He took another hit from his joint and then realized he was high, and hungrier than ever, and there was not a goddamn thing in the house worth eating. He wondered if she would notice if he went for a walk and hit up the closest fast-food place, a McDonald’s about a half mile away. Maybe he would sneak back some fries for the kids. She’d probably smell it on him, though. He’d never make it past the first floor.
And then a scream rang out in the cool spring air, and Benny tossed his joint without thinking (this would eventually be found by the guy who mowed the lawn, in this case an Illinois State student on summer vacation, who would pocket it in one slippery motion and then later smoke it blissfully in his pickup truck during his lunch break) and ran toward the front of the house, two steps behind Rachelle, the scream sending shivers up his arms and the back of his neck. It was a child’s scream, he was certain. Don’t stop for nothing, Middlestein. He rounded the corner and saw Emily, lying on the ground, her head cracked open, her arm pointed in a strange direction, as if it were trying to flee her body. Benny glanced up at the house: Her second-floor window was open, and Josh peered out of it, his mouth shaped like an O. Then Rachelle was by her side, and so was he; both of them were bent over her, both of them terrified as they had never been before, their fear only receding after the stitches, after the twenty-four-hour watch-for-a-concussion period was over, and after the cast was put on. (“It was a clean break,” the doctor assured them, and they repeated this phrase over and over to anyone who would listen, as if focusing on this one positive thing would spin the entire incident into the plus category.) And when their heart rates returned to normal, and Rachelle stopped with her crying jags, and Emily was no longer in the worst pain of her life, and her grandparents had come and gone (separately, of course) with books and balloons and chocolates, and Benny finally said to his daughter, “What were you doing?” and Emily replied, “I just had to get out of there,” Benny did not even turn and look at his wife to see her expression, because he already knew what she was thinking, what she had to be thinking or she was not the woman he had married and she had been fooling him all this time, which was, “Enough is enough already.”
Edie, 332 Pounds
As part of her early-retirement package, the law firm where she had worked for thirty-three years had extended her the opportunity to keep her health care at an extremely low rate until death or something better came along. She also received her pension plan in full, and on top of that, a not-unfair amount of money to keep her mouth shut about the fact that they were letting her go mainly because her weight distressed the three new partner-owners of the firm, who were all children of the people who had originally hired Edie straight out of law school, freshly married, not yet pregnant, a much slimmer version of herself. She had, at various times in her life, been a more righteous person, more prone to moral outrage, a scrapper, and that person would have considered this not nearly enough money in exchange for being discriminated against, that there was not enough money in the world to allow someone to say to you—without actually saying it, mind you—You’re fat, now will you please go away?

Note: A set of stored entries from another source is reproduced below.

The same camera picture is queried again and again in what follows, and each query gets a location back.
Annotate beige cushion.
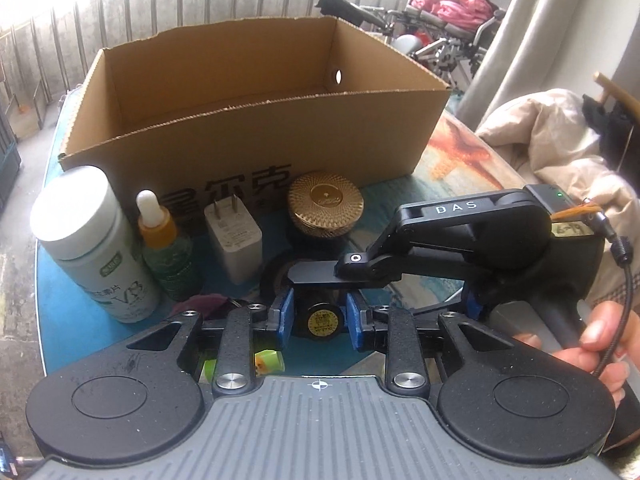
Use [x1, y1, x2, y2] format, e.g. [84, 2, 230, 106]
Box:
[475, 88, 640, 311]

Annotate black cable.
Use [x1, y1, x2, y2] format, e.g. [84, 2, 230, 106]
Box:
[589, 209, 633, 377]

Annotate green black marker pen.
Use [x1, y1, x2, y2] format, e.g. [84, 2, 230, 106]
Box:
[201, 350, 285, 382]

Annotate black tape roll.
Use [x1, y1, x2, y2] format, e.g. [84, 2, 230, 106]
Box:
[259, 252, 299, 304]

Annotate green dropper bottle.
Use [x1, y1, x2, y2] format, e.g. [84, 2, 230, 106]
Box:
[136, 190, 203, 301]

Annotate wheelchair with pink blanket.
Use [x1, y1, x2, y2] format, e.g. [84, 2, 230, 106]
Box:
[316, 0, 506, 94]

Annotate pink round lid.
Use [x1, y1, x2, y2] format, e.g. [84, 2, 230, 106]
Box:
[171, 294, 228, 318]

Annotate brown cardboard box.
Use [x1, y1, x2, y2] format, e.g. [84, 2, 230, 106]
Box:
[58, 18, 449, 229]

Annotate white vitamin bottle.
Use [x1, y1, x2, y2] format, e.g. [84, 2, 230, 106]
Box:
[29, 166, 160, 324]

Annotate metal balcony railing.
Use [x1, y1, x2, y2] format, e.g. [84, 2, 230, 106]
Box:
[0, 0, 432, 111]

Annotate white power adapter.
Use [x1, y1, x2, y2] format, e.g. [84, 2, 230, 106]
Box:
[204, 195, 262, 285]

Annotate gold lidded round jar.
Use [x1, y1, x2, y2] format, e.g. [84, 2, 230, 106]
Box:
[288, 171, 364, 238]

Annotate person's right hand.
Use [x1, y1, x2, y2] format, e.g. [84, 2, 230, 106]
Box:
[508, 300, 640, 411]

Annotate beige curtain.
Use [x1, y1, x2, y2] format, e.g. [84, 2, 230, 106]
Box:
[456, 0, 639, 129]

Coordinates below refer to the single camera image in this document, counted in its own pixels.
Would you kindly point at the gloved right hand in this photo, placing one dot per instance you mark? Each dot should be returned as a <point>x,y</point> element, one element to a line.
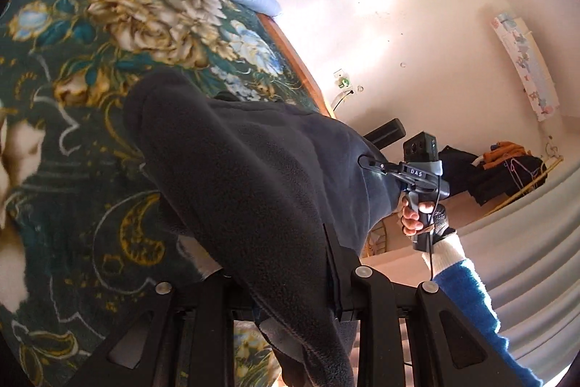
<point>419,219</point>

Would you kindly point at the black and white fleece jacket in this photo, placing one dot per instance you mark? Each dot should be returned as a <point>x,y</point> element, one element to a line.
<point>257,184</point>

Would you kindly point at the wall air conditioner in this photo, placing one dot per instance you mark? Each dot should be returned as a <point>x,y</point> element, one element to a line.
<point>529,63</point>

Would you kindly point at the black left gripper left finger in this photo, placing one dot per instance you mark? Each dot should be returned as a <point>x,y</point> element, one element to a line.
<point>173,337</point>

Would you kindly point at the pile of dark clothes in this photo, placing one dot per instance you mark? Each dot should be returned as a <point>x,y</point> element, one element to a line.
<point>503,170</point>

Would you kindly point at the green floral blanket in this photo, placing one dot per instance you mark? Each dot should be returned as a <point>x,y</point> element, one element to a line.
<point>80,245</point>

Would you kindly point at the wall power socket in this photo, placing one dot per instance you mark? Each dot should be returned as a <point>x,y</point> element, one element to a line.
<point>342,81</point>

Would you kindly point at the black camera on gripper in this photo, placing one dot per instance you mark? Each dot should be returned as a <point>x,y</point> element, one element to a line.
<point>421,148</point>

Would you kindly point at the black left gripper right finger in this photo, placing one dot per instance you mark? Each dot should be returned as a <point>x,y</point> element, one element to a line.
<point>409,336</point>

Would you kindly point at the orange wooden headboard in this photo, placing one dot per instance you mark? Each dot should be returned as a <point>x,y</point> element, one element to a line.
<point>296,63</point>

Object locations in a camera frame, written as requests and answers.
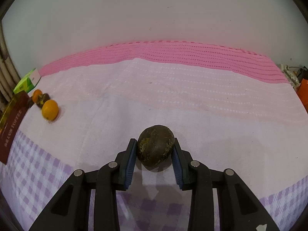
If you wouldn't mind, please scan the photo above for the yellow orange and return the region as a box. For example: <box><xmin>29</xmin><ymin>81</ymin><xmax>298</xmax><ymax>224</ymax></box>
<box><xmin>41</xmin><ymin>100</ymin><xmax>59</xmax><ymax>121</ymax></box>

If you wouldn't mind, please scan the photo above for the orange tangerine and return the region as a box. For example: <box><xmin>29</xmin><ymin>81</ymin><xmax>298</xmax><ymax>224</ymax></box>
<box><xmin>32</xmin><ymin>89</ymin><xmax>42</xmax><ymax>103</ymax></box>

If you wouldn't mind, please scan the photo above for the pink purple checkered tablecloth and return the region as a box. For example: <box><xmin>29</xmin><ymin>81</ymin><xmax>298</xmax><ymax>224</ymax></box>
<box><xmin>1</xmin><ymin>42</ymin><xmax>307</xmax><ymax>230</ymax></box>

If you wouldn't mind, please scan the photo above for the gold red toffee tin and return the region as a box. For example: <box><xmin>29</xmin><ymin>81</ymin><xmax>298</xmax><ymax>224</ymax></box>
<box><xmin>0</xmin><ymin>91</ymin><xmax>30</xmax><ymax>164</ymax></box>

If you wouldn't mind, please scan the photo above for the green tissue pack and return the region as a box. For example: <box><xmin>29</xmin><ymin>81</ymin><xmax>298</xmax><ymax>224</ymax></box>
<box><xmin>13</xmin><ymin>68</ymin><xmax>41</xmax><ymax>94</ymax></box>

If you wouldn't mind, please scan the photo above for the red orange plastic bag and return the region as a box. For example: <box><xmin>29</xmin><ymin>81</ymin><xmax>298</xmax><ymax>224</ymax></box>
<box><xmin>297</xmin><ymin>78</ymin><xmax>308</xmax><ymax>111</ymax></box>

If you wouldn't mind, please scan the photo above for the beige patterned curtain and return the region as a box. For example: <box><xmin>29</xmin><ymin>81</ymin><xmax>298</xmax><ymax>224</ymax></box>
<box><xmin>1</xmin><ymin>24</ymin><xmax>20</xmax><ymax>101</ymax></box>

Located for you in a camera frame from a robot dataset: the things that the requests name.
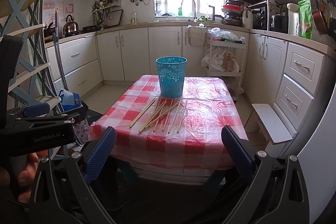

But Edie was exhausted, the whole world tired her, and in a humiliated moment she accepted their offer, even smiled while she shook their hands. Maybe this was a chance to reboot. She wanted more time to spend with her grandchildren. A month later her doctor told Edie her diabetes had worsened, and that he would have to have a stent inserted into her leg, to make that awful, cramping pain she (mostly) refused to admit she was in go away. She might even need a bypass someday. She could get sicker, he told her. She could die. Then she was suddenly grateful for the health care and the money in the bank, and also the time to recover from all her wounds.
The first surgery was tomorrow morning. Down the hall her son, Benny, slept in his old bedroom; he would be driving her to Evanston at 6:00 A.M., so that her husband could go to the pharmacy he owned later in the morning and sign for some deliveries, which apparently no one else on the entire planet could sign for except him. She wouldn’t even think of asking her daughter, Robin, who lived downtown, to spend the night in her home. It was hard enough to get her to come to dinner.